ENGLISH 359      CONTEMPORARY POETRY

 

Stuart Dischell

130 McIver

334-4695

 

           

            This will be an intensive course in contemporary poetry written in English. Although our emphasis and text concentrate on American poets, we will also consider poems by Philip Larkin (UK), Seamus Heaney (Irish), Derek Walcott (Carribean), and likely others, such as Eavan Boland (Irish), Ted Hughes (UK), or Les Murray (Australian).
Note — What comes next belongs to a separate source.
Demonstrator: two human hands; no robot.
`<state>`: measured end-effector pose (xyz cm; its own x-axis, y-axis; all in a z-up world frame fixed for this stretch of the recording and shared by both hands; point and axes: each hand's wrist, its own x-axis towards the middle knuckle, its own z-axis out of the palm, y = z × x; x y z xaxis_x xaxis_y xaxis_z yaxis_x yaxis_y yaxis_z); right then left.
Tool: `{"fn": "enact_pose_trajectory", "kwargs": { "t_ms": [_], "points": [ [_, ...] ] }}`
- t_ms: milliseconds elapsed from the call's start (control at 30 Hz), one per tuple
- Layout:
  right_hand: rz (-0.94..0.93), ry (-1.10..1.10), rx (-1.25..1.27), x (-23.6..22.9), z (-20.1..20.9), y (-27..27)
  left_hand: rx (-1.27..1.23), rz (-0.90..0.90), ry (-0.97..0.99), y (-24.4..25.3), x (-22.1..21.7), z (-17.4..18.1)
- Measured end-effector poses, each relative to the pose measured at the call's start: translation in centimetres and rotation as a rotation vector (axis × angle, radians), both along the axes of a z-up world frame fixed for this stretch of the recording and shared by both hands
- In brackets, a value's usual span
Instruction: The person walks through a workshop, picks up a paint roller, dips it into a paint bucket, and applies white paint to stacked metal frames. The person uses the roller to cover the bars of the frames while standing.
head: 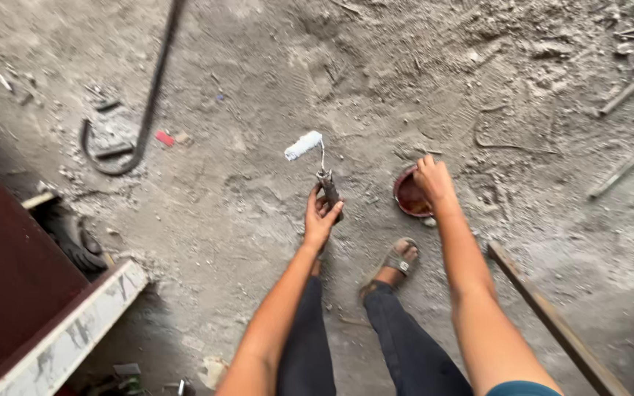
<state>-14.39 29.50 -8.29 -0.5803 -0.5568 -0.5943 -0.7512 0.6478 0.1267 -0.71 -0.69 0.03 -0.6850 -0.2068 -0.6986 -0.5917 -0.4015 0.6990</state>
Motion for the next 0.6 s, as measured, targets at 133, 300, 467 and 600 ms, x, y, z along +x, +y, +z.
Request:
{"fn": "enact_pose_trajectory", "kwargs": {
  "t_ms": [133, 300, 467, 600],
  "points": [
    [0.003, 0.239, -0.204, -0.6, -1.7, 0.0, -0.051, 0.041, -0.095, -1.5, -1.9, -0.3],
    [0.119, 0.137, -0.14, -2.8, -3.6, 0.2, -0.074, 0.156, 0.091, -3.2, -3.9, -3.0],
    [0.124, -0.104, -0.087, -3.0, -4.0, 1.6, -0.162, 0.133, 0.081, -4.2, -2.7, -3.9],
    [0.152, -0.094, -0.086, -3.8, -3.4, 1.4, -0.149, 0.163, 0.062, -4.2, -1.9, -3.7]
  ]
}}
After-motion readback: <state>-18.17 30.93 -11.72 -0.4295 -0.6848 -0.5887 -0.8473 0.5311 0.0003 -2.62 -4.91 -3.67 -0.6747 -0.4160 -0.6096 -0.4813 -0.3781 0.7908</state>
            For roughly the first half of the semester, we will consider the poems and influence of post-war poets, including and especially Robert Lowell, Elizabeth Bishop, Randall Jarrell, John Berryman, Theodore Roethke, and Allen Ginsburg as well as figures such as Delmore Schwartz, Robert Hayden, Sylvia Plath, and Anne Sexton. The second half will be devoted to more contemporary poems and poets, including poets who will be reading and visiting our campus. We will also consider the Beats, New Surrealists, the New York School, the Deep Imagists, and other self-defined or pigeon holed movements.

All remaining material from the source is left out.